Very Promising Muscular Dystrophy Research

[samclem]

I saw a write-up today on gene editing techniques tested to treat Duchenne muscular dystrophy, the most common form of MD. I thought some here might be interested.
Here's the magazine article.

From another article (in part):

Scientists for the first time have used CRISPR gene editing to halt the progression of Duchenne muscular dystrophy (DMD) in a large mammal, according to a study by UT Southwestern that provides a strong indication that a lifesaving treatment may be in the pipeline.


DMD, which affects one in 5,000 boys, leads to muscle and heart failure, and premature death by the early 30s. Patients are forced into wheelchairs as their muscles degenerate and eventually onto respirators as their diaphragms weaken.
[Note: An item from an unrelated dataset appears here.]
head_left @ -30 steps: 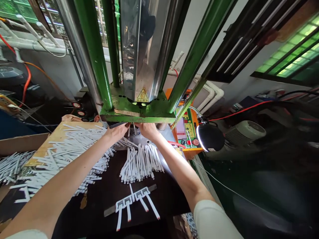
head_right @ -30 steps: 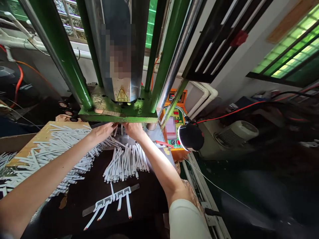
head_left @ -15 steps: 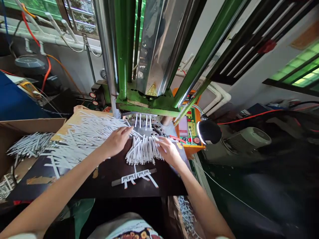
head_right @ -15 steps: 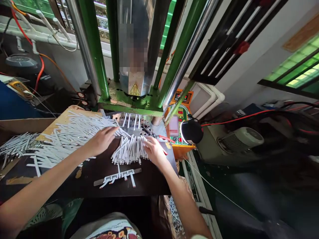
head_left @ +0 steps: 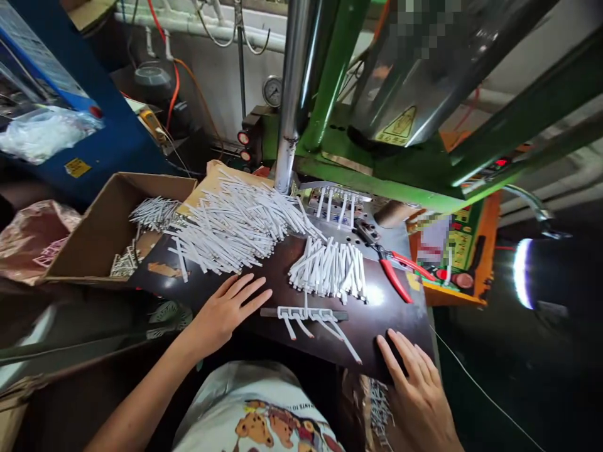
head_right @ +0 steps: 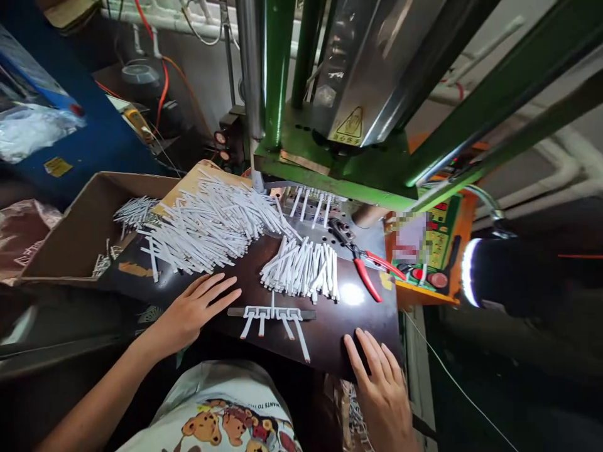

No effective treatment exists, though scientists have known for decades that a defect in the dystrophin gene causes the condition.
The latest research applied the same technique in four dogs that shared the type of mutation most commonly seen in DMD patients.

. . . .
CRISPR edited the exon, and within several weeks the missing protein was restored in muscle tissue throughout the body, including 92 percent correction in the heart and 58 percent in the diaphragm, the main muscle needed for breathing.

Interesting that this report should come out so close to Labor Day. As someone who remembers those Jerry Lewis MDA Labor Day telethons, it is great to see a glimmer of hope after all this time.